Changing the World…and then What?

Thursday, December 28th, 2006

For those of us who spend our professional lives trying to figure out how to make the world a better place, our immediate measures of success can sometimes block our view of the future. More specifically, the focus on short-term objectives often hinders our ability to plan for what might await us if we actually achieve them. It’s the proverbial “Now what?” question.

As someone who has been inspired since my adolescence by the leaders of the civil rights movement (particularly Martin Luther King, John Lewis and Thurgood Marshall), I have long wondered about how they perceived the juxtaposition of their enormous triumphs of the 1960s coupled with the continued challenges that face the African-American community.

The New York Times’ columnist, Bob Herbert, shared an important insight in his op-ed column today along these lines:

James Farmer, who helped create the Congress of Racial Equality on Gandhian principles of nonviolence, once told me that even as the civil rights movement was racking up its stunning successes, its leaders made a grave error.
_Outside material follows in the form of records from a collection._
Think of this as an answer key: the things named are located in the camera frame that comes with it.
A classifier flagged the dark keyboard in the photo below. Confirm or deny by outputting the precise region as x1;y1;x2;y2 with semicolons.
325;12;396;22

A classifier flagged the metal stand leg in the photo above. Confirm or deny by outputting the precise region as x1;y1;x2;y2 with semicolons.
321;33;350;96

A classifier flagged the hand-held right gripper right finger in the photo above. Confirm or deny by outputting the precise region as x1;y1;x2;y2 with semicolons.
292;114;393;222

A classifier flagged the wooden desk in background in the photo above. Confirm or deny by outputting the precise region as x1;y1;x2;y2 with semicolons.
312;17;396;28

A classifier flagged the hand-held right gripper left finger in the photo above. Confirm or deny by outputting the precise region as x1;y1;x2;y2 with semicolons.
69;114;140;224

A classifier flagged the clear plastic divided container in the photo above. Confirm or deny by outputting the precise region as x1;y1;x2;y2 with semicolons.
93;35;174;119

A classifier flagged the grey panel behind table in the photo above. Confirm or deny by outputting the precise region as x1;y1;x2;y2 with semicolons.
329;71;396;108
“‘We did not do any long-range planning,’ he said. ‘So we were stuck without a program after the success of our efforts, which included passage of a civil rights bill and voting rights legislation. We could have anticipated the backlash that followed. We could have asked ourselves what the jobs prospects would be for blacks in the ’70s, the ’80s, the ’90s, and later on. By and large we didn’t do that, except for affirmative action. We should have had a plan.’”

Given the remarkable contributions that they made to society, I could never criticize them for lack of foresight (though James Farmer certainly has earned that right), but it does lead one to think (with respect to health care)…

…Universal health insurance seems so distant and yet we better have a good plan for what that system will look like when we get there…

…Reducing waste in the system means little if we can’t leverage new efficiencies to improve quality and the care experience…

…Ubiquitous adoption of information therapy is a long way off but it’s not enough to integrate targeted health information into the normal course of care delivery…

…I could go on…

For those of us trying to fix our broken health care system, we should be careful about focusing on short-term objectives to the exclusion of what we are really hoping to achieve: a truly safe, effective, patient-centered, timely, efficient and equitable health care system (to paraphrase the Institute of Medicine); and one that results in true health–a state of complete physical, mental and social well-being (to paraphrase the World Health Organization).

What is your answer to the question: Then what?